NSCCa is inhibited by a TRPM4 inhibitor and diminished by TRPM4 knockdown.
The biophysical characteristics of the NSCCa channel we found in in mpkCCDc14 cells are similar to those of the TRPM4 channel (13). Moreover, our previous studies have shown that TRPM4 mRNA is present in mouse CCD principal cells (43). To determine whether TRPM4 is the molecular identity of NSCCa, we first used a specific TRPM4 inhibitor, 9-phenanthrol. The data show that NSCCa activity was dramatically reduced after application of 100 µM 9-phenanthrol to the bath (Fig. 5A). Mean PO was significantly decreased, from 0.57 ± 0.08 to 0.15 ± 0.04 in the first 30 s and to 0.02 ± 0.01 in the second 30 s (n = 7; P < 0.01) (Fig. 5B). Second, we used TRPM4 silencing shRNA carried by a lentiviral vector to knock down TRPM4 in mpkCCDc14 cells. Scramble shRNA (the sequences shown in methods) served as a control. After knockdown of TRPM4, most patches did not contain NSCCa channels (Fig. 5C). The frequency of observing NSCCa channels in inside-out patches was significantly decreased, from 63.6% (14 of 22 patches) to 31.8% (7 of 24 patches) (Fig. 5D). Western blotting confirmed that TRPM4 shRNA significantly reduced TRPM4 expression. Consistent with previous studies (6, 20), only one specific band of TRPM4 was shown in the blot. These data together suggest that the molecular identity of the NSCCa in mpkCCDc14 cells is TRPM4.
Fig. 5.
Transient receptor potential channel, the melastatin subfamily 4 (TRPM4) blockade and knockdown reduce channel activity. A: representative single-channel current recorded from an inside-out patch before and after replacing the bath solution with a similar solution but containing 100 μM 9-phenanthrol (a specific TRPM4 blocker). B: summary plots of mean PO. C: representative single-channel currents recorded from either a control cell (top trace) or a TRPM4 knockdown cell (bottom trace). D: summary plots of percentage of patches containing channels in control and TRPM4 knockdown cells. E: Western blot of TRPM4 from cells under control conditions or transfected with either control RNA or TRPM4 short hairpin (sh) RNA (left). Data represent 3 separate experiments, showing that TRPM4 shRNA significantly reduced TRPM4 expression (right).

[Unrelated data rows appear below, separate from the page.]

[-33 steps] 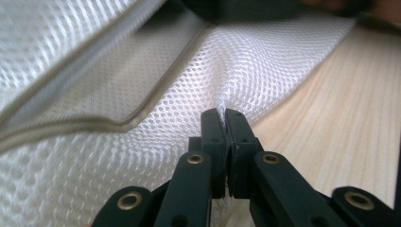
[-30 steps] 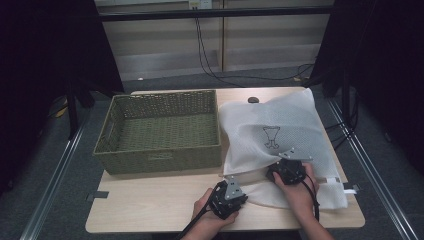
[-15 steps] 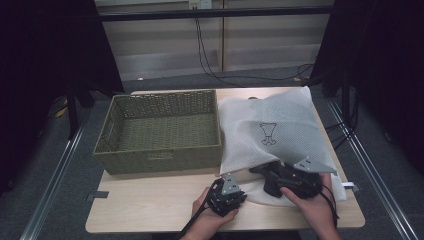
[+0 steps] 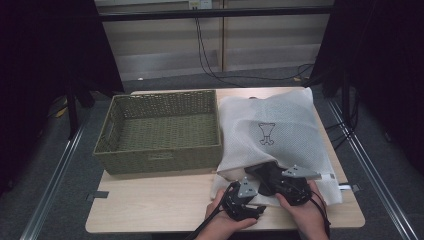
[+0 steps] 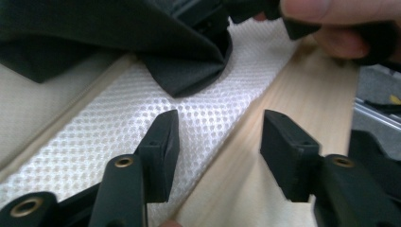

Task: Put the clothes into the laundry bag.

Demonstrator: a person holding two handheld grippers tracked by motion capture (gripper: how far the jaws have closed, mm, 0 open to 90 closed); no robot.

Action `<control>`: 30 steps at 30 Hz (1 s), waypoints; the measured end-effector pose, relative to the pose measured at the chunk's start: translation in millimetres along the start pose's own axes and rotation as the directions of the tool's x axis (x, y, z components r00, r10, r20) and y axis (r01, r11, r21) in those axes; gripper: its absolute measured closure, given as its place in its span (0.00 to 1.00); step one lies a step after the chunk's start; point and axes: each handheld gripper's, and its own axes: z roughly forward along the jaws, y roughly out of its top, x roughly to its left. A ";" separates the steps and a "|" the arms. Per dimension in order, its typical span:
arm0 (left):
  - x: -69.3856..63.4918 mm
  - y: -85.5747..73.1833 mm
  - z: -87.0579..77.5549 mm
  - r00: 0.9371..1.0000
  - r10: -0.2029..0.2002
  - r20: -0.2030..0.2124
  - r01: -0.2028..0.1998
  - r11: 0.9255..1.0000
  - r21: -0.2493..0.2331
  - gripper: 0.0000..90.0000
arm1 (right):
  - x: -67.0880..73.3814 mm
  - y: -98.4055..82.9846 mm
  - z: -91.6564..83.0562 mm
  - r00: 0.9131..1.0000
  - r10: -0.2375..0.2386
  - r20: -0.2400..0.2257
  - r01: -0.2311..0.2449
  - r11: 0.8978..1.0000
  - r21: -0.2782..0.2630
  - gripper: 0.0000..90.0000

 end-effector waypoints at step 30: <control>8.5 -7.5 -5.8 0.998 0.047 0.038 -0.047 0.999 -0.014 1.00 | -25.1 29.0 22.1 0.999 -0.037 -0.023 0.035 0.998 -0.056 0.79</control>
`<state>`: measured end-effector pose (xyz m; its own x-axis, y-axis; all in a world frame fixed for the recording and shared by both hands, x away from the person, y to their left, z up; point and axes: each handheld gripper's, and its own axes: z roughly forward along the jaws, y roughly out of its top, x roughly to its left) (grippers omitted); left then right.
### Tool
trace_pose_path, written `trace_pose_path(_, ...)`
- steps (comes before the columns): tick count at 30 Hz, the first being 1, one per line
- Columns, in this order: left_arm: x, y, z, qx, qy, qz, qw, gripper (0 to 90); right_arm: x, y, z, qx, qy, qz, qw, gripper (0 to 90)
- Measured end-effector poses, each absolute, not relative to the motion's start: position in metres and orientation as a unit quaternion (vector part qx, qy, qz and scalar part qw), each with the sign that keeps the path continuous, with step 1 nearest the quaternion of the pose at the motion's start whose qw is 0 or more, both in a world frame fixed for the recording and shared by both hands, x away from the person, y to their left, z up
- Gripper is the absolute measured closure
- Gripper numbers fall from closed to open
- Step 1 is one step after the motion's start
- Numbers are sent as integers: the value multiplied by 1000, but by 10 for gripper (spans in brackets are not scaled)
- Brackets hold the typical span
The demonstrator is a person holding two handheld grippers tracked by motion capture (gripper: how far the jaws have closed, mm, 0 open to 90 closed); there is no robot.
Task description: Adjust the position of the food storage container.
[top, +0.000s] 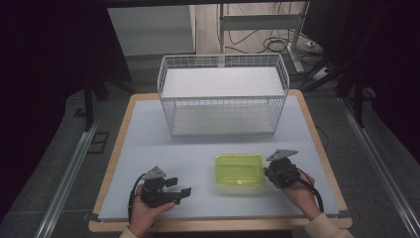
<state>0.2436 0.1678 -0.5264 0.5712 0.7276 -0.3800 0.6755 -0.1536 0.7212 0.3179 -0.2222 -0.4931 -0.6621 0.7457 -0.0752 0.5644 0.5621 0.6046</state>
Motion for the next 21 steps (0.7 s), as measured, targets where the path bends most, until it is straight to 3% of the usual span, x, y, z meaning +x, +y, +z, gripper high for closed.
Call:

H2O2 reduces TRPM4 density in the apical membrane of mpkCCDc14 cells.
Recent studies suggest that elevation of H2O2 in the kidney participates in salt-sensitive hypertension (19) and that H2O2 stimulates TRPM4 in other type of cells (23, 28). Surprisingly, we found that acute application of H2O2 did not affect TRPM4 channel activity in mpkCCDc14 cells, no matter whether the bath contained either 10−3 or 10−6 M free Ca2+ (Fig. 6A). As shown in Fig. 6B, the mean POs were 0.86 ± 0.04 (before) vs. 0.83 ± 0.04 (after 100 μM H2O2; P = 0.8; n = 7) and 0.81 ± 0.05 (before) vs. 0.80 ± 0.05 (after 500 μM H2O2; P = 0.8; n = 7); even when TRPM4 was only slightly activated by 10−6 M free Ca2+ in the bath, 500 μM H2O2 still failed to activate TRPM4; mean Po remained at low levels (0.03 ± 0.01 vs. 0.03 ± 0.01; P = 1.0; n = 6). These data suggest that intracellular H2O2, at least, does not acutely regulate TRPM4 activity in mpkCCDc14 cells.
Fig. 6.
H2O2 does not affect TRPM4 channel activity in mpkCCDc14 cells. A: representative single-channel currents recorded from 3 inside-out patches. Addition of 100 or 500 μM H2O2 to the bath did not alter channel activity, no matter whether the channel was strongly activated by 10−3 M Ca2+ (top and middle traces) or slightly activated by 10−6 M Ca2+ (bottom trace). B: summary plots of PO calculated from recordings before and after application of H2O2 under each condition.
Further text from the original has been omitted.